Count how many lines of the data include "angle". The answer is that number and nothing else.

◇ ◇ ◇ ◇ ◇

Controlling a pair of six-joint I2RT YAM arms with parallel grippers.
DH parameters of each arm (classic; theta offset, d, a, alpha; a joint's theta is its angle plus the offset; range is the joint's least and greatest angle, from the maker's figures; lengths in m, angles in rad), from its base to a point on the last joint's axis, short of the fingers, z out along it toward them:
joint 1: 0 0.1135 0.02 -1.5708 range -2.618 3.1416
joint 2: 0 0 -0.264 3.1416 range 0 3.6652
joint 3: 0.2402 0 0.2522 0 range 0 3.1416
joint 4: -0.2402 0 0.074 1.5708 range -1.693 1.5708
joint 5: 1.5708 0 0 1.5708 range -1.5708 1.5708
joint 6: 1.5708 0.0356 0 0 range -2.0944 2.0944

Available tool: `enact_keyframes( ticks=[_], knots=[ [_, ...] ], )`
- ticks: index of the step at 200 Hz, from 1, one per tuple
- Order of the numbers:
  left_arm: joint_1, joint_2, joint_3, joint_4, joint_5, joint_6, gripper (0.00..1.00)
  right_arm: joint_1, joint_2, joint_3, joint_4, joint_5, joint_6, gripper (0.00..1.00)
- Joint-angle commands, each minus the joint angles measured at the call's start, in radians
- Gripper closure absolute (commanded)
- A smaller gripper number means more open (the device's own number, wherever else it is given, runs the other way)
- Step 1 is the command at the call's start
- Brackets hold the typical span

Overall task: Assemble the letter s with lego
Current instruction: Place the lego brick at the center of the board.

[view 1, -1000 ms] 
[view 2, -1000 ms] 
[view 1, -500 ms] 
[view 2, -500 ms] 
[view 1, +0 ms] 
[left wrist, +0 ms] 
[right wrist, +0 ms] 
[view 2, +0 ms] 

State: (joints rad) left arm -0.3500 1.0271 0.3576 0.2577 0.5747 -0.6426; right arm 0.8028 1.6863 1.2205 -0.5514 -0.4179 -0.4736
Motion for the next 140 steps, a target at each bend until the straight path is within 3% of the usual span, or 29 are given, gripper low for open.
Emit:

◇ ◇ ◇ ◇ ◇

[EXERCISE OUTPUT]
2